Trouble Maker
Addicted to Fun and Learning
Why doesn't, say, KEF make speakers with wide baffles? Because they want their speakers to sell.
I mean, it does visually look good from the front, but the depth is an issue for me from an efficient use of space viewpoint. Speakers that are more than a foot deep that I'm supposed to have out from the wall and my room is only 12 feet deep. What is the point of having a TV that is an inch thick mounted within an inch of the wall if I'm going to need speakers that stick out two feet into the room? And 1 of them is kind of by the front door. I guess it works for people with McMansions, but not as well in my smallish 1925 bungalow farmhouse. For me the Left/Right is not as big of a deal as the center depth.
But there is also this. I'm not offering credence to the validity of this, but simply saying they do have some technical reason behind why they say they use narrow front baffles. It seems like many, many speakers follow something along this guideline so there must be something more than just looks behind it.
https://us.kef.com/pub/media/documents/rseries/rseries2018-white-paper.pdf
It has been known for many years, and is illustrated by Leo Beranek in his book “Acoustics”, published in 1954, that the acoustic impedance of a driver (the interface between the diaphragm motion and radiated sound) is smooth when mounted both in an infinite baffle (as expected) and at the end of a long tube the same diameter as the diaphragm. This latter situation comes about because the dispersion of the driver is such that it doesn’t acoustically “see” the edges of the tube. The physics of this situation can be bent a little and it can be shown that a driver mounted in a cabinet not much wider than itself has a very low level of diffraction. It’s not perfect, but the level of diffraction is much lower than it would otherwise be.

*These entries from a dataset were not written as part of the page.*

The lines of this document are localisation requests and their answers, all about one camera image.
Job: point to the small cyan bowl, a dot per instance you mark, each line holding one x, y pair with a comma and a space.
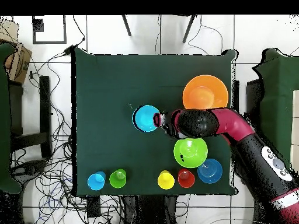
144, 118

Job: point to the large green bowl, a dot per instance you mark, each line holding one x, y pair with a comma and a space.
190, 152

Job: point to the green cup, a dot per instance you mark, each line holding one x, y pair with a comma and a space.
117, 179

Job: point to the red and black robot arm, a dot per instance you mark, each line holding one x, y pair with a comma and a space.
233, 126

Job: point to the dark green tablecloth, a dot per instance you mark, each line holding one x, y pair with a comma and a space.
140, 81

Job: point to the large orange bowl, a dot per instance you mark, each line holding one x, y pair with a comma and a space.
205, 93

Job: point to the yellow cup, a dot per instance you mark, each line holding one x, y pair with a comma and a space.
165, 180

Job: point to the red-orange cup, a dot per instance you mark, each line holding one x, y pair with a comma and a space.
186, 179

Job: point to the large blue bowl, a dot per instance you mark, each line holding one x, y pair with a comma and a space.
211, 172

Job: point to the blue cup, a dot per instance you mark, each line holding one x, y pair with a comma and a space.
95, 182

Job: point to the black stand leg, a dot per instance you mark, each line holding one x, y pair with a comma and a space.
189, 29
126, 25

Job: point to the black power strip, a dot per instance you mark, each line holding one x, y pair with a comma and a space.
94, 206

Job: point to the black power adapter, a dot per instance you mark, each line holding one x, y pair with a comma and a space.
68, 49

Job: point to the green-clothed side table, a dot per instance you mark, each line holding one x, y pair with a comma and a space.
280, 93
4, 116

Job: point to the white boxes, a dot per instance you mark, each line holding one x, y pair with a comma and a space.
295, 116

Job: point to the grey base with black knob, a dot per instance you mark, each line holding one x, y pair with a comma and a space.
30, 168

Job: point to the cardboard box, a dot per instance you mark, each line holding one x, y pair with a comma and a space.
18, 63

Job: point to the black square floor frame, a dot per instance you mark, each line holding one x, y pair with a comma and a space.
49, 42

If we look at the drivers used in the R Series systems, we can see that the bass drivers follow this requirement, but the midrange and tweeter drivers do not. Normally, the tweeter would be the most to suffer because it is much smaller than the width of the cabinet, which is determined by the diameter of the bass drivers. However, in the Uni-Q driver (more of which later), the tweeter fires into an acoustic waveguide formed by the midrange diaphragm and it is the diameter of this relative to the width of the cabinet that determines the level of diffraction.
There is more work to be done, because the diameter of the midrange (for other reasons) is smaller than that of the bass drivers, and it is here that the lateral thinking comes into play.
Around the Uni-Q driver array is what is normally called a trim ring. Not simply a decorative piece, the R Series trim ring is specially shaped and engineered. It increases the effective diameter of the waveguide such that the driver array “sees” the edges of the cabinet much less than if it were mounted normally. Hence the name “Shadow Flare”. The level of secondary radiation is decreased, resulting in less time-smearing, greater clarity and a smoother response.